Sonali KolhatkarSonali Kolhatkar; Yes, People Hate Cops-but Aren’t Stooping to Their Level

A manhunt is underway for suspects in the shooting death of a police officer in Chicago. Lt. Charles Joseph Gliniewicz was found shot after chasing three suspects: two white men and one black man.

The news comes just days after a Houston officer named Darren Goforth was killed, apparently in an execution-style shooting. A black man named Shannon Miles has been arrested and charged with capital murder.

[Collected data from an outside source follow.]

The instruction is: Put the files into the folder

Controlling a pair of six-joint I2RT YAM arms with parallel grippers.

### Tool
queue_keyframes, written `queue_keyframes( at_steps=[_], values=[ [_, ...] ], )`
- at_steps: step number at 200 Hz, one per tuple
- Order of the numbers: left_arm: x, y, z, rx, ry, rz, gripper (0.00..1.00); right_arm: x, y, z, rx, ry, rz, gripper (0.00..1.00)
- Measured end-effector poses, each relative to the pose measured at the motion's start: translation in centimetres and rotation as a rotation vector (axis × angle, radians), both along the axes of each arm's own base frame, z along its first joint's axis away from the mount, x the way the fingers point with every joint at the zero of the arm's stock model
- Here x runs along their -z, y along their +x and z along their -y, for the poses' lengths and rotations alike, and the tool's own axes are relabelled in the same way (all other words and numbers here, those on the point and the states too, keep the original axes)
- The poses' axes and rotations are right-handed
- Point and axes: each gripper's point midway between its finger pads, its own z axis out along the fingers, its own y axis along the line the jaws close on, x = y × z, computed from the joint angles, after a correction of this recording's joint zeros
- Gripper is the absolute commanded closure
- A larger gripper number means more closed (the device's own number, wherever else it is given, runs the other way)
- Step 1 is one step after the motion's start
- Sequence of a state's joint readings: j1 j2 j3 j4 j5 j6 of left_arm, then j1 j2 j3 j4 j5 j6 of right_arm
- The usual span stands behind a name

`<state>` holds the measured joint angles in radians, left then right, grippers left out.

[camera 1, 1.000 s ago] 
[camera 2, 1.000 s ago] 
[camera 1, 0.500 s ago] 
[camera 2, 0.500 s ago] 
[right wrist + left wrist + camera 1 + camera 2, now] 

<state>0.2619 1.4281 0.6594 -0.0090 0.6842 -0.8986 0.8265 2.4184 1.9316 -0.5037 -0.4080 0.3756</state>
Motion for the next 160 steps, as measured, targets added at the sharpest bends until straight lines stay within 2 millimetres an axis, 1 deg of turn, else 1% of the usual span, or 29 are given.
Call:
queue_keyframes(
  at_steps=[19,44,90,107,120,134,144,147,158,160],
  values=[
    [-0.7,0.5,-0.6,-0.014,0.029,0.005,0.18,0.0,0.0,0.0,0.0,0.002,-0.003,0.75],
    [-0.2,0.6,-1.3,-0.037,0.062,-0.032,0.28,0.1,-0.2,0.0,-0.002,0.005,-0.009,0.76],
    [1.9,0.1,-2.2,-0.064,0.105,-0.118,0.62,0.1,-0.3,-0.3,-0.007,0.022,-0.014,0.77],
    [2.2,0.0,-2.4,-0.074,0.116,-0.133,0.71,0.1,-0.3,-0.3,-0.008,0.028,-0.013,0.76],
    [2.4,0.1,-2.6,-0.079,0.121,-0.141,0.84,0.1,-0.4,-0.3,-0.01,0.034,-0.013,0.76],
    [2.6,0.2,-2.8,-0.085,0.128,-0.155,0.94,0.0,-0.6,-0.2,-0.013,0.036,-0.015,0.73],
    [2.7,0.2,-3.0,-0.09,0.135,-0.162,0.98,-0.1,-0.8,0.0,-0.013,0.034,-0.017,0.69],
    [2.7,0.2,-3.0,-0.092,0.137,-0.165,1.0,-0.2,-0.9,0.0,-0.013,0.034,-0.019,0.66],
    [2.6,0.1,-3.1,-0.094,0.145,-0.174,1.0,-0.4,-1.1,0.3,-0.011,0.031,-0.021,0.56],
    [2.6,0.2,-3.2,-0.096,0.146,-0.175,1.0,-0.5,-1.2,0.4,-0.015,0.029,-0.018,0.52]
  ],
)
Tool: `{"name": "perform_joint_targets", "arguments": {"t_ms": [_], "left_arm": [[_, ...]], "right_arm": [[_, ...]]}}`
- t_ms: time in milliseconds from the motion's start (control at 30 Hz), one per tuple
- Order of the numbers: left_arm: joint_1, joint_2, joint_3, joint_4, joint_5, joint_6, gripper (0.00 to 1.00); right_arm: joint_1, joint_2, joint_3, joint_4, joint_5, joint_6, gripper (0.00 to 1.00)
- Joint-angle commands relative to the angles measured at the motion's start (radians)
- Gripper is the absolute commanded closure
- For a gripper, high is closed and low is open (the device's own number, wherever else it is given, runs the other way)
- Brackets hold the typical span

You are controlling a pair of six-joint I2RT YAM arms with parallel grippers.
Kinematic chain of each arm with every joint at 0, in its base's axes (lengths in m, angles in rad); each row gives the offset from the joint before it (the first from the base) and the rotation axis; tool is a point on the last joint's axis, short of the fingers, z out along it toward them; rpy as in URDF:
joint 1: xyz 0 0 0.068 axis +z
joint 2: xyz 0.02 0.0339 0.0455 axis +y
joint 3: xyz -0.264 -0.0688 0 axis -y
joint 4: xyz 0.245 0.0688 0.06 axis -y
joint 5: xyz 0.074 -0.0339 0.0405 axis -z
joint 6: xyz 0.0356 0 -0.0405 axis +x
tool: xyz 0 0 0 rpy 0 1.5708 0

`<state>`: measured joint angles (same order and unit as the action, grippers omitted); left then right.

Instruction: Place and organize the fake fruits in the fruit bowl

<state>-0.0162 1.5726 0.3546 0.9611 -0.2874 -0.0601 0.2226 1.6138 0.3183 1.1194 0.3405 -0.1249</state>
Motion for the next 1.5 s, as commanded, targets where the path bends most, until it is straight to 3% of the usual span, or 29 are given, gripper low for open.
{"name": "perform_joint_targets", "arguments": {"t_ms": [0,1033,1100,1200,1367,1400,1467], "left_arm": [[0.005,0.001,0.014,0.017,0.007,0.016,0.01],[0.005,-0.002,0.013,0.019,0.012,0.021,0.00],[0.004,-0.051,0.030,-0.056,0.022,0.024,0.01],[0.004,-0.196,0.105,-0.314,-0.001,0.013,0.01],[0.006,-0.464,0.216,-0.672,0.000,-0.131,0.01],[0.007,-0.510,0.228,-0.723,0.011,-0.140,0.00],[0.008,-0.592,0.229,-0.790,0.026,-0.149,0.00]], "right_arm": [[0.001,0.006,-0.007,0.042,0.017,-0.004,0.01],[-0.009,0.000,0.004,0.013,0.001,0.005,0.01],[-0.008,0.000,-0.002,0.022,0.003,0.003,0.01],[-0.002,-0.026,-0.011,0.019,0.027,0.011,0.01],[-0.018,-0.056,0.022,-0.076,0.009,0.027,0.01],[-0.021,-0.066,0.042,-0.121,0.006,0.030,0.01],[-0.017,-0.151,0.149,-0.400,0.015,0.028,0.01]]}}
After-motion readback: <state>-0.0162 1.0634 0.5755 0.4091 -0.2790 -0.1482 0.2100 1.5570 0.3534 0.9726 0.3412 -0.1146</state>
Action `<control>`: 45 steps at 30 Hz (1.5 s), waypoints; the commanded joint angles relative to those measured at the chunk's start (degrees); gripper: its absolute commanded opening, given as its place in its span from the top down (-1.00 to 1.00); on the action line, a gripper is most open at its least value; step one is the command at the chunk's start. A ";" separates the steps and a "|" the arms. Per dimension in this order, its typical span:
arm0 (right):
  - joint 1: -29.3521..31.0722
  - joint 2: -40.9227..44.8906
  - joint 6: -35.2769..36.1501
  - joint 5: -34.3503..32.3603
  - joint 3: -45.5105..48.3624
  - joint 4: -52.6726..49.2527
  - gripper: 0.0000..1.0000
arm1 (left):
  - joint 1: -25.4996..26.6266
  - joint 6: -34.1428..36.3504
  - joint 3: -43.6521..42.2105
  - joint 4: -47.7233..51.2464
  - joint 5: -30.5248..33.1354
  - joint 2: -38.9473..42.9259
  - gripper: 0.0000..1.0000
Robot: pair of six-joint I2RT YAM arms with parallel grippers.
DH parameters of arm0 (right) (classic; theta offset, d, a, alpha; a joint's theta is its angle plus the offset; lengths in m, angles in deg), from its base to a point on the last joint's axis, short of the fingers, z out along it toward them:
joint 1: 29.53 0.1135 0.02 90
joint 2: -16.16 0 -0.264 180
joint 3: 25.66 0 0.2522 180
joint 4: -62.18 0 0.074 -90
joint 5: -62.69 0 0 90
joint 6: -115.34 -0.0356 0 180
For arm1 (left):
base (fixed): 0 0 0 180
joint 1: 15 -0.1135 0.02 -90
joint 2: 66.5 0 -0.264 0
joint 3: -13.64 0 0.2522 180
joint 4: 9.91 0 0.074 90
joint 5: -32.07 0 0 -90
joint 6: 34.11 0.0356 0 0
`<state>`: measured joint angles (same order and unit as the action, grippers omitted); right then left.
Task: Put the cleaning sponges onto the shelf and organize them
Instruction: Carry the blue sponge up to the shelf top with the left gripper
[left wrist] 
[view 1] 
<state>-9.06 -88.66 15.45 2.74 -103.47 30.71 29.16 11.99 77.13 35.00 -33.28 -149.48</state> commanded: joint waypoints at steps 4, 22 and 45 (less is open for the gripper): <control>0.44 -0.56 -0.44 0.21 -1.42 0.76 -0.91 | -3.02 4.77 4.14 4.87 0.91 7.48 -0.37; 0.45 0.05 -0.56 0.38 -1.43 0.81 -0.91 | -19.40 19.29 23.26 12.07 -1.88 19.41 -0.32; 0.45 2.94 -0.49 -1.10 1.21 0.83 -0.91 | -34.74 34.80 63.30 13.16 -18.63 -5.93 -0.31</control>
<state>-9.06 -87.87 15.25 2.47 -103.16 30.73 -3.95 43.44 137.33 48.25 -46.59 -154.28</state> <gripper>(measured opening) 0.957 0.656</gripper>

Referring to Goforth’s death, Harris County Sheriff Ron Hickman wildly speculated that the officer had been killed because of his uniform and blamed the Black Lives Matter movement for his death, saying, “We’ve heard black lives matter; all lives matter. Well, cops’ lives matter too. At any point where the rhetoric ramps up to the point where calculated, cold-blooded assassination of police officers happen(s), this rhetoric has gotten out of control.” [..]

But actions speak louder than words, and police have made clear just how fast they can turn any encounter into a deadly one, whether it is shooting an unarmed man in the back while he is trying to run away, as in the case of Walter Scott in South Carolina, or the gunning down of a 12-year-old child named Tamir Rice in Cleveland, who was shot “within two seconds of the police arriving.”